Update: I asked about the hyphen in Project 111. D-linz e-mailed me to say:

I decided to add it yesterday because that is how U.S. intelligence officials pronounce the project, with the 1 first and then the 11. Like the way you say nine-eleven for Sept. 11, rather than 9-1-1- for emergency help or one hundred and eleven. IC folks say “project one-eleven”

Later Update: Noah points out that I totally avoided the big revelation—that “None of the 12 Iranians that the State Department eventually singled out for potential bans on international travel and business dealings is believed by the CIA to be directly connected to Iran’s most suspicious nuclear activities.”

I guess that would mean the sanctions are kind of pointless, no?

Comments

  1. Anonymous

    This stuff happens all the time in the IC, for the logic you spelled out above. Previous INPA sanctions, anyone?

  2. Miles

    This is really encouraging—that Google has become a chief investigative tool for identifying sanction targets. God knows what might happen if Angelina Jolie ever got into the arms trade. Certainly the Google Santions Squad would have a few million web hits to make her a prime target.

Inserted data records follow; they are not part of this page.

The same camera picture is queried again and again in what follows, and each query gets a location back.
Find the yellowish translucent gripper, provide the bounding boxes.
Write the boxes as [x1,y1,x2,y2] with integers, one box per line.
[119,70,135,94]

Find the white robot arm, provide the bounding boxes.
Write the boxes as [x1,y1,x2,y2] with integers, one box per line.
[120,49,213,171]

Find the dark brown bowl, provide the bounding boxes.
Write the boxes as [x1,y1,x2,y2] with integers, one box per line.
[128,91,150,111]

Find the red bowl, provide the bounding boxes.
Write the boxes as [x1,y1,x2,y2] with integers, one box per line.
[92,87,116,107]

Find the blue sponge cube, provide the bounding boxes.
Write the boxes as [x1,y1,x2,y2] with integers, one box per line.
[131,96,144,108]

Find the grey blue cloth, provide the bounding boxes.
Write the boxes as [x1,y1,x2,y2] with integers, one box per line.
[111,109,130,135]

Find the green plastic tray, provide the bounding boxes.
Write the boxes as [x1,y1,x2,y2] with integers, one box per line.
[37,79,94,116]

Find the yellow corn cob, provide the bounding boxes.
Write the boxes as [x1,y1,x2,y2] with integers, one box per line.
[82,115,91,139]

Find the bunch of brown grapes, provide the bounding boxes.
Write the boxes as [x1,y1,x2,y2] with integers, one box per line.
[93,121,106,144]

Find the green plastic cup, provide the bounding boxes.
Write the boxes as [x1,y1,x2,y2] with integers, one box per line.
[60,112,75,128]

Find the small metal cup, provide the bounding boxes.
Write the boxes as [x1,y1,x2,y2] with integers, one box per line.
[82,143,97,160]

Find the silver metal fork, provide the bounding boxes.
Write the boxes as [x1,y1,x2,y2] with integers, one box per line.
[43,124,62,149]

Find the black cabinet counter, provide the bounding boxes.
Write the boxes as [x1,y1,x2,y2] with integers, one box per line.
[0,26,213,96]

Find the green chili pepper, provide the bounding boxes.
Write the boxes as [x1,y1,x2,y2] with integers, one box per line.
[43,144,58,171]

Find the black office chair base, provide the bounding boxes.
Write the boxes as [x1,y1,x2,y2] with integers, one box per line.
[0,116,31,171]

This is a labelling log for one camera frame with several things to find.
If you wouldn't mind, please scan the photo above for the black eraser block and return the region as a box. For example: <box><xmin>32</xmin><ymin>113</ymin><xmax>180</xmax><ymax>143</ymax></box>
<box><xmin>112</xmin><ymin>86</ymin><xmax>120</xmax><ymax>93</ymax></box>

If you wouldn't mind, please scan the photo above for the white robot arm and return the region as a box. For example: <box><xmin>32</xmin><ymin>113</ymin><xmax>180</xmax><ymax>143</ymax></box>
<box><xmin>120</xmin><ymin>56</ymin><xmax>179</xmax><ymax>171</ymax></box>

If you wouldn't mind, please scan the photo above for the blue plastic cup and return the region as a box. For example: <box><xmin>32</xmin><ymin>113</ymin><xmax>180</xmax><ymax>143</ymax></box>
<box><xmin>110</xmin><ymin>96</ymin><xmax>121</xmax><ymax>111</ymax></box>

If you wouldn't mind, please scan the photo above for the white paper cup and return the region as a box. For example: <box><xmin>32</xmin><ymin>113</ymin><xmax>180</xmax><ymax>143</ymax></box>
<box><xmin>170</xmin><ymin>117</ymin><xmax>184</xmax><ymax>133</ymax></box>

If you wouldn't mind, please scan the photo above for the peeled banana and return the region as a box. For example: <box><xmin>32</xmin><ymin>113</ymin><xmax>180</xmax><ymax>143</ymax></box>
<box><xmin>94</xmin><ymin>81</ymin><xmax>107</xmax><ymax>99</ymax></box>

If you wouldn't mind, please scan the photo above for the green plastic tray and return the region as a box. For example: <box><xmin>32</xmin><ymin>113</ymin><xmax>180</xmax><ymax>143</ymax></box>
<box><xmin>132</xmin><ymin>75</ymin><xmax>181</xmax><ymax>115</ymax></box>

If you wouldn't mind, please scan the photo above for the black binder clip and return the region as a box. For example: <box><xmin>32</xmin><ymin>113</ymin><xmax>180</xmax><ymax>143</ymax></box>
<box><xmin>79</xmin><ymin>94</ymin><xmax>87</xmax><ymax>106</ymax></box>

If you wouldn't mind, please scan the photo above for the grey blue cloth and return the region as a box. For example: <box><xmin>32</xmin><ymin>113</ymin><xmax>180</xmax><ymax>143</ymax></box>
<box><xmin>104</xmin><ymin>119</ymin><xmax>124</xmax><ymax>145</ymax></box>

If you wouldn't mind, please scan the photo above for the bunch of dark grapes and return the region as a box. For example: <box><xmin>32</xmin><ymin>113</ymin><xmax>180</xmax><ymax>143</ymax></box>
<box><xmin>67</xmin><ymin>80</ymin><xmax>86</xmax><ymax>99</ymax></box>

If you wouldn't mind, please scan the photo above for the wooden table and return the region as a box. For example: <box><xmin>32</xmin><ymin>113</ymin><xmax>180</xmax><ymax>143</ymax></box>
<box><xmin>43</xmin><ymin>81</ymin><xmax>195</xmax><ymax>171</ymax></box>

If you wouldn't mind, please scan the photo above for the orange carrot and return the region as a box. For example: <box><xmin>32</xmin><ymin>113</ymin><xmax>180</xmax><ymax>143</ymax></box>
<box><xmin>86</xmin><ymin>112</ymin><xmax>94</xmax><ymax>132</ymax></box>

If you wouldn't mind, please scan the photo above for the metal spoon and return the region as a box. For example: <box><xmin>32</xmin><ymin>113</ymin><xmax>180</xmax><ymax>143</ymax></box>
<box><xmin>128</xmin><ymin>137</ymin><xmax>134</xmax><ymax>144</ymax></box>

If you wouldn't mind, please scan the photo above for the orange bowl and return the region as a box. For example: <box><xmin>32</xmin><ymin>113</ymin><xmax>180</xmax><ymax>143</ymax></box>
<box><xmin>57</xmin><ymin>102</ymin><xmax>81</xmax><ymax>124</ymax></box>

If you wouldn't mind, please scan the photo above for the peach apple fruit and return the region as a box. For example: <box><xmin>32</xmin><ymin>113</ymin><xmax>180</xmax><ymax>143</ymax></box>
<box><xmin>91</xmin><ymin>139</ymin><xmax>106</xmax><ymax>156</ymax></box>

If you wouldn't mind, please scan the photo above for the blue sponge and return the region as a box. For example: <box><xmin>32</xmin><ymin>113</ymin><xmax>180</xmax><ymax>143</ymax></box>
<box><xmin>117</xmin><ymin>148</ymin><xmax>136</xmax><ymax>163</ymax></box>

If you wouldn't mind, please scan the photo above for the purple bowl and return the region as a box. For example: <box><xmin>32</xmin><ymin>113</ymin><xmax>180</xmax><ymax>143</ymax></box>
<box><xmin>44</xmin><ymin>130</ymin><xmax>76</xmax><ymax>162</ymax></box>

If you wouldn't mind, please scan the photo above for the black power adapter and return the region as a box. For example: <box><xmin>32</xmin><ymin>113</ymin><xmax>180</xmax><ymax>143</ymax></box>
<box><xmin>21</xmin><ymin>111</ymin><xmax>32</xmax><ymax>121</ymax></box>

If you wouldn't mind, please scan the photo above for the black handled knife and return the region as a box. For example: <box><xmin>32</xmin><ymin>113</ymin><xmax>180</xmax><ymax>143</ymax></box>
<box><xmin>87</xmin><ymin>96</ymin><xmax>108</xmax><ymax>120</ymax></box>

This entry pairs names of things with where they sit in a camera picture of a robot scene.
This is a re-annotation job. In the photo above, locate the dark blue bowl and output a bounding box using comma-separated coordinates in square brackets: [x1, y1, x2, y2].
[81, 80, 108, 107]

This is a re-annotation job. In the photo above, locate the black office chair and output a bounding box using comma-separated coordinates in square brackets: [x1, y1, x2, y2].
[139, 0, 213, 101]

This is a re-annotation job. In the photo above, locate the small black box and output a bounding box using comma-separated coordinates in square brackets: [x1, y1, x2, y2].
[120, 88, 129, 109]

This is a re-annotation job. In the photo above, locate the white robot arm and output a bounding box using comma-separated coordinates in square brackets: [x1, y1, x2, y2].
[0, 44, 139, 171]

    Who knew that the tool needed to make the world safe from nuclear weapons was right on our desktops?

    I however (along with most Iranians, I expect), would slip easily under the radar, seeing as I can hardly ever get my name to pop up on Google when I want it to.

  3. Andy (History)

    Shouldn’t this post be titled, “Your State Department at work…”? Some junior FSO using google has little to do with the IC or intelligence gathering. The intelligence community uses a lot of open source material but this incident is not remotely representative of how it gathers open source data. State has it’s own intelligence agency who could have been tasked to fulfill this intelligence requirement. Why this junior FSO (or his/her supervisor) didn’t use that resource remains a mystery.

  4. Jeffrey Lewis

    Well, the IC reference was to the CIA’s refusal to provide the list of names. Sort of Kafkaesque, you can’t actually USE the intelligence …

    Anyway, you’re point is taken that there is, at least, a real list that is (we hope) compiled from better sources than google.

  5. Andy (History)

    Actually, the CIA refused to allow State to essentially declassify the names by putting them in the watch-list system. State almost certainly has access to the names themselves.

    Obviously, judgments regarding declassifying or downgrading intelligence must, and do, undergo a cost-benefit analysis. I’m inclined to agree with the CIA’s judgment in this case as I believe there is little utility to adding those names to the watch-list when compared to compromising sources. And just because the CIA refused does not mean the intelligence isn’t being used. Exposing the names would likely hinder any ongoing and future surveillance operations on the individuals.

    Of course, like almost all intelligence controversies that make it into the press, this one only represents a fragment of the entire story and context. I’m not suggesting you’re guilty, but I’d like to remind everyone that one should always be careful when making judgments on the IC based on incomplete and selectively leaked information.

  6. hass

    Interesting how Linzer talks about “Project 1-11” as if its existence is a proven fact…

  7. confusedponderer (History)

    What I find most funny is that someone at State seemingly had the idea it woild be cool to punish some Iranians. For something nuclear.

    And then they tried to find out whom.

    I would have expected them to find some ‘bad guys’ and then find it would be a good idea to sanction them. Not so. It’s completely arbitrary and merely aimed on making propaganda.